As a kid I liked to make up stories. I still do. I undoubtedly inherited this trait from my mother's Uncle Irving, my venerated Uncle "I", who could take any ordinary event and spin it into something worthy of Pasternak's "Dr. Zhivago." That's quite a feat! If I were going to the Chinese Laundry, for instance, I would come home with tall tales of all the things I had seen on the way to and from the store. Notice that I say "things I had seen" in reference to the stories I would tell about them. The stories were based on something real, yet, as most children do, I felt the need to embellish them in some fashion. It was never an attempt at self aggrandization, but rather a child's way of enlarging my small world, and making it more than it was. Dr. Seuss made it possible for me to do this by showing me the difference between reality and my own imagination.

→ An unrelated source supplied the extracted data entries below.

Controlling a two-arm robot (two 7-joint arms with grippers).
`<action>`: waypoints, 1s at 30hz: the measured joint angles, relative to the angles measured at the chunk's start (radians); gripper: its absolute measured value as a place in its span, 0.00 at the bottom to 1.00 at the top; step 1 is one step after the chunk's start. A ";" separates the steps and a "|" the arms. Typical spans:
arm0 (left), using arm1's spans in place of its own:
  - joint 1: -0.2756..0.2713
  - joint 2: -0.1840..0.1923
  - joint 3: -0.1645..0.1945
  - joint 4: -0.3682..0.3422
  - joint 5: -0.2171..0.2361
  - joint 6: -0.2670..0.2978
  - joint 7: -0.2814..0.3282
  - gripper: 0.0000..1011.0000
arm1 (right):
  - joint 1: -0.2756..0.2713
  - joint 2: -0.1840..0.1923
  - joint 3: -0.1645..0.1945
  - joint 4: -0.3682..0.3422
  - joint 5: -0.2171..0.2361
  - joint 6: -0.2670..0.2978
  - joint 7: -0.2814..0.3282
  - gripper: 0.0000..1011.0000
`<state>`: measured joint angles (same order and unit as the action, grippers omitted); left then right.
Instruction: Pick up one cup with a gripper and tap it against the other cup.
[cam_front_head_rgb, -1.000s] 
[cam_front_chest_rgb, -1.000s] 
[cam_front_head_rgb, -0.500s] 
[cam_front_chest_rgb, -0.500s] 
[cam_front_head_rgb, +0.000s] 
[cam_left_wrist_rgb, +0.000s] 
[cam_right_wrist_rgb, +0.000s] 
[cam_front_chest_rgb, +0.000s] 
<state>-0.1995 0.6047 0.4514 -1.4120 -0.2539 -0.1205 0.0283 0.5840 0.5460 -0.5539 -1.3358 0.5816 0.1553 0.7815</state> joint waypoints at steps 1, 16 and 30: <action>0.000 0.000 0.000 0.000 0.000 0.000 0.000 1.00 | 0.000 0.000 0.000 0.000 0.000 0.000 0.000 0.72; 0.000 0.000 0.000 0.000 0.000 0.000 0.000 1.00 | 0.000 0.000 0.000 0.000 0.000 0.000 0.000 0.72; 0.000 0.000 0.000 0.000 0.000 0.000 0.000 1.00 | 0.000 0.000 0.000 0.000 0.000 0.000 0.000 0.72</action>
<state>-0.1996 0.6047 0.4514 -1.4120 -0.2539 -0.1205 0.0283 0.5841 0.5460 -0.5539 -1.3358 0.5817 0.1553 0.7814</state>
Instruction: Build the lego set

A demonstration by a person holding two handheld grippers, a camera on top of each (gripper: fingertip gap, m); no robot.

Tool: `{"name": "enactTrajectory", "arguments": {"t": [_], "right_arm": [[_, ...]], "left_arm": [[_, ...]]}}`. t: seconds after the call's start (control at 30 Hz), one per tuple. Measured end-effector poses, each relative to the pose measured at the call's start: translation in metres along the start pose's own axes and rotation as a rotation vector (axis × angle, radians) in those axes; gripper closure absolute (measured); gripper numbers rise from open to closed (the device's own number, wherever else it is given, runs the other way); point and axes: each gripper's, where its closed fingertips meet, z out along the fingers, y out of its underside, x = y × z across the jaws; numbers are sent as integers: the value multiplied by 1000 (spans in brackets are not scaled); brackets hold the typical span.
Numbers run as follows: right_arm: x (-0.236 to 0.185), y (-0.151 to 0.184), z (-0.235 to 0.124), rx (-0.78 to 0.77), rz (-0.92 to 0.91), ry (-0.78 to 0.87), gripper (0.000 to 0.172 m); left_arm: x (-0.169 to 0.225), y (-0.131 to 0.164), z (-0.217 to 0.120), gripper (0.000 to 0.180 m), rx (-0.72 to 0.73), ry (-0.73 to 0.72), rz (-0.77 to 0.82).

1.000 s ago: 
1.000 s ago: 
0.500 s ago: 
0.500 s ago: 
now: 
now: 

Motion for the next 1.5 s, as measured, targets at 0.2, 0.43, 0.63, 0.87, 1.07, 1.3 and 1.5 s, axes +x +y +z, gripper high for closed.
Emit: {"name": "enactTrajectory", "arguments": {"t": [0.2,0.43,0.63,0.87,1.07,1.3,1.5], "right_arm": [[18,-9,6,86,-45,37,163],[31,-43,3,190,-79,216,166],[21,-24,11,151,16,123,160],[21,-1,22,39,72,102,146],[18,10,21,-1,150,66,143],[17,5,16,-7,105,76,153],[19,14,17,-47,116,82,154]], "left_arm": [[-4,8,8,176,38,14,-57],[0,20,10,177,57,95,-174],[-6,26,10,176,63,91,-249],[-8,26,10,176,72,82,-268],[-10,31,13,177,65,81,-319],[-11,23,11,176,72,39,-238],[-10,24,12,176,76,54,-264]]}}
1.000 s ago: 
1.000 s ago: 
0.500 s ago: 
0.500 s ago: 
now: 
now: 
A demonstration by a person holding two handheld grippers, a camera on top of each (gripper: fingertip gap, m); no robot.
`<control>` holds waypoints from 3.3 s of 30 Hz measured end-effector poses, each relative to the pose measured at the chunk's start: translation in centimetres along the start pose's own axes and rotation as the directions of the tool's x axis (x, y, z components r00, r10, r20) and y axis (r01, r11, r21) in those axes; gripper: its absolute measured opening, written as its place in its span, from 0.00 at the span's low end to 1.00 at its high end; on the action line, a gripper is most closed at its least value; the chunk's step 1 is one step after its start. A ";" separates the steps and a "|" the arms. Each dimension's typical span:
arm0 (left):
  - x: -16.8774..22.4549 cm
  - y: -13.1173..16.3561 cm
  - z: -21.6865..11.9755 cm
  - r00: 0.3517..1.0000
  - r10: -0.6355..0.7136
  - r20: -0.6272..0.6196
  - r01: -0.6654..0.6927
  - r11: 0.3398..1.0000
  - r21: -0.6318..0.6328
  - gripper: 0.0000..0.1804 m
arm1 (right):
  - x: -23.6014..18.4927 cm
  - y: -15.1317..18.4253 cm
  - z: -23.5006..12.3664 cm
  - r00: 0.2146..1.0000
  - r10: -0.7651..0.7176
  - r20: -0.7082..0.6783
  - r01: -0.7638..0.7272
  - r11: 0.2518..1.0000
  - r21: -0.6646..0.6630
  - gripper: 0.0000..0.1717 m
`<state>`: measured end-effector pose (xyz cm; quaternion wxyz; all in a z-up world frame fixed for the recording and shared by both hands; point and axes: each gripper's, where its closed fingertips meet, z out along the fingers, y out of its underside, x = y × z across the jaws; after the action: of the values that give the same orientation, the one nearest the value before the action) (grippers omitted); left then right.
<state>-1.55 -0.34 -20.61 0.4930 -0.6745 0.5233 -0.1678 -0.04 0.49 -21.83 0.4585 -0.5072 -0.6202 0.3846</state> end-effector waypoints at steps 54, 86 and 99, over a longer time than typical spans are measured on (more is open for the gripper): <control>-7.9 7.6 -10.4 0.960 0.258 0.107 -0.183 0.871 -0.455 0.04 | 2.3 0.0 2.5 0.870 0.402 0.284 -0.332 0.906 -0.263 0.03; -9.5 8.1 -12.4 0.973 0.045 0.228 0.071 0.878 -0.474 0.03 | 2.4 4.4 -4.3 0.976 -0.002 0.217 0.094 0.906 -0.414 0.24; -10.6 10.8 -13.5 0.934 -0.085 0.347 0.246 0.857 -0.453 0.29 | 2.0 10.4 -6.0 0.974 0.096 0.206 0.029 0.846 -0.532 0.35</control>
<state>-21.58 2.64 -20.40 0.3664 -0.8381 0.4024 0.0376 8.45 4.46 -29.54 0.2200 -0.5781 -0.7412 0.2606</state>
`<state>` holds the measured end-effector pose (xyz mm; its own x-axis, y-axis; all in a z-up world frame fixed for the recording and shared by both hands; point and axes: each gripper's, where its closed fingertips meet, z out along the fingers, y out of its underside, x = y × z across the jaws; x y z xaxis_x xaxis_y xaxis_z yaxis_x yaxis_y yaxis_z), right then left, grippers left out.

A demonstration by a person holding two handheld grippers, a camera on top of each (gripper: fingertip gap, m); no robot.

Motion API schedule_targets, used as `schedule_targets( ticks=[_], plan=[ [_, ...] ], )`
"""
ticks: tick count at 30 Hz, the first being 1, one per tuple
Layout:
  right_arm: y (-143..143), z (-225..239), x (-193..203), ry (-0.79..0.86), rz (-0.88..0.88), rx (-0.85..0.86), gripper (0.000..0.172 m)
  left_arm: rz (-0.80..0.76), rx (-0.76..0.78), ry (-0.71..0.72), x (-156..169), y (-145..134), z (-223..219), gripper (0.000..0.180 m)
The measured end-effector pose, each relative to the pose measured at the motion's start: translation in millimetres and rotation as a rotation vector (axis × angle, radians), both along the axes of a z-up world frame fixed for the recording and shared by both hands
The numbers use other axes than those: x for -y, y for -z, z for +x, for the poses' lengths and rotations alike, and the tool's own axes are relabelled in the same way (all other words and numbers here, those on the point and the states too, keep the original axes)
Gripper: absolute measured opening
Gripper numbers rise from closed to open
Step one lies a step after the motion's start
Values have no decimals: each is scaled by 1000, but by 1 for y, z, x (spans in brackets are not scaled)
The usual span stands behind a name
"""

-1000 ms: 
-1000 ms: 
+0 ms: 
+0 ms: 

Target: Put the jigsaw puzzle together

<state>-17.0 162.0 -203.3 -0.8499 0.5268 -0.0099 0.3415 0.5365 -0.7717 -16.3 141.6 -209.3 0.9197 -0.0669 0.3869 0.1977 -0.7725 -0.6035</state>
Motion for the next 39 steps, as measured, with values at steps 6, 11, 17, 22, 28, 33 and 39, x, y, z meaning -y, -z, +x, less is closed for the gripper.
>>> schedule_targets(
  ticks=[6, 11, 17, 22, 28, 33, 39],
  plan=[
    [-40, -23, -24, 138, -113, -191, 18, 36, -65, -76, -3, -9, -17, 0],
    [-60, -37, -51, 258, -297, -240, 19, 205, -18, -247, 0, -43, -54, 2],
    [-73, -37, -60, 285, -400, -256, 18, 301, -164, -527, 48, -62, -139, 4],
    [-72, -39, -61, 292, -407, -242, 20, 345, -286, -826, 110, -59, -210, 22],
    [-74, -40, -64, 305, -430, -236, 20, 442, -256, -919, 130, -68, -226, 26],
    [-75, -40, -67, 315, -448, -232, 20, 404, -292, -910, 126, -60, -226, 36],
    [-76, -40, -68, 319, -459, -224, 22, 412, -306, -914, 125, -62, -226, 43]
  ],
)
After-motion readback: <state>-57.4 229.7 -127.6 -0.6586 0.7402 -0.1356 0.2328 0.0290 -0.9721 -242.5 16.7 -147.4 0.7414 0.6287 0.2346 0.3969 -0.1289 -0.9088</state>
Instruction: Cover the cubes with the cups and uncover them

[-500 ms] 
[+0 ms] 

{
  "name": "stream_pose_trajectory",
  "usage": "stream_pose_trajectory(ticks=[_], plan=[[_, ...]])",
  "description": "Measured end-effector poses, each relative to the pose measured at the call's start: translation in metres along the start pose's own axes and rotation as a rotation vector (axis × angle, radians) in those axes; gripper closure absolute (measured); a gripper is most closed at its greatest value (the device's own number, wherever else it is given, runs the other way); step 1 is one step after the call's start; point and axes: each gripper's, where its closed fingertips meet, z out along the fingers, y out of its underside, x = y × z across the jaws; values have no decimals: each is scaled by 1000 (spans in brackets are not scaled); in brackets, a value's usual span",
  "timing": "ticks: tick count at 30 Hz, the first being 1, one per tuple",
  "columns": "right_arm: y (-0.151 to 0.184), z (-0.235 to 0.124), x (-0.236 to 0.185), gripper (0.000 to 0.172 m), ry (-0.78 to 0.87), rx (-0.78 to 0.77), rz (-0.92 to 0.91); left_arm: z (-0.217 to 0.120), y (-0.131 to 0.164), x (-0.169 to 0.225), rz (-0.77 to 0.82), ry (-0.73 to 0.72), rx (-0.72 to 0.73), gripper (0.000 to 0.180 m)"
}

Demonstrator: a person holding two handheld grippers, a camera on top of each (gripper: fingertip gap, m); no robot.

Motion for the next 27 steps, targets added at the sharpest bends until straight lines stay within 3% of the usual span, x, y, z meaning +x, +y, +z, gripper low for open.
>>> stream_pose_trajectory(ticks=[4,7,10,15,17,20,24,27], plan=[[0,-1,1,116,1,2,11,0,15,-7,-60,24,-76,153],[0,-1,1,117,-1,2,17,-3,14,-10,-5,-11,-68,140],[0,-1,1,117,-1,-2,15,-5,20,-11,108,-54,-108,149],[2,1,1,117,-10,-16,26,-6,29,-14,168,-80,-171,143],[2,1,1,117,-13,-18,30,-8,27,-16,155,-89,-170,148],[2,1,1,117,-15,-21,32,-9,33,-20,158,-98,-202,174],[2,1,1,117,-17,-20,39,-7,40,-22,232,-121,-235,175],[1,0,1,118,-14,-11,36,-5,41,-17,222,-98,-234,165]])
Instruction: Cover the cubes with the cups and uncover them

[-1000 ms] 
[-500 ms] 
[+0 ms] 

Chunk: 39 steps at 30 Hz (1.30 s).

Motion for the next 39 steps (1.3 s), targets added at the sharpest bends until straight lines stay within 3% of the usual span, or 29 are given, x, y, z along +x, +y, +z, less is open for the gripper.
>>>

This was never more true than in my favorite Dr. Seuss book, "And To Think That I Saw It On Mulberry Street". This book could have been my autobiography as a child. If I were on the way to school and a fire truck raced past, by the time I got home it was a three alarm fire that I had witnessed. If a man was arguing with another man over a parking space, I had seen a life and death struggle worthy of anything on "Animal Kingdom". In short, I was a very imaginative child. My parents called it "telling lies."

In the "Mulberry Street" book, Dr. Seuss outdoes any of his later works, with the imaginative Marco taking his customary walk to and from school, during which he encounters a simple horse and wagon on Mulberry Street. During his walk, the horse easily becomes a Zebra, and then the wagon becomes a chariot drawn by a reindeer. The chariot, naturally becomes a sled, and the reindeer becomes an elephant, complete with a Rajah riding it. By the time Marco is finished with his embellishments, the simple horse and cart have become a major procession, involving the Mayor,an airplane, motorcycles, a full marching band and an old man in a trailer house. Chinese people, and magicians, round out his fantasy. But when he gets home his dreams are laid waste when he is asked, by his father, what he has seen on the way home. In that instant, all of the colorful embellishments pass away, and Marco is left with the reality of the simple horse and cart that he has really seen.

I still have the 1937 first edition of "Mulberry Street", which belonged to my mother. And I still pull it off the shelf periodically, if only to remind myself of the dividing line between truth and fiction. But it also helps me to keep alive the bit of "Marco" that exists in all of us.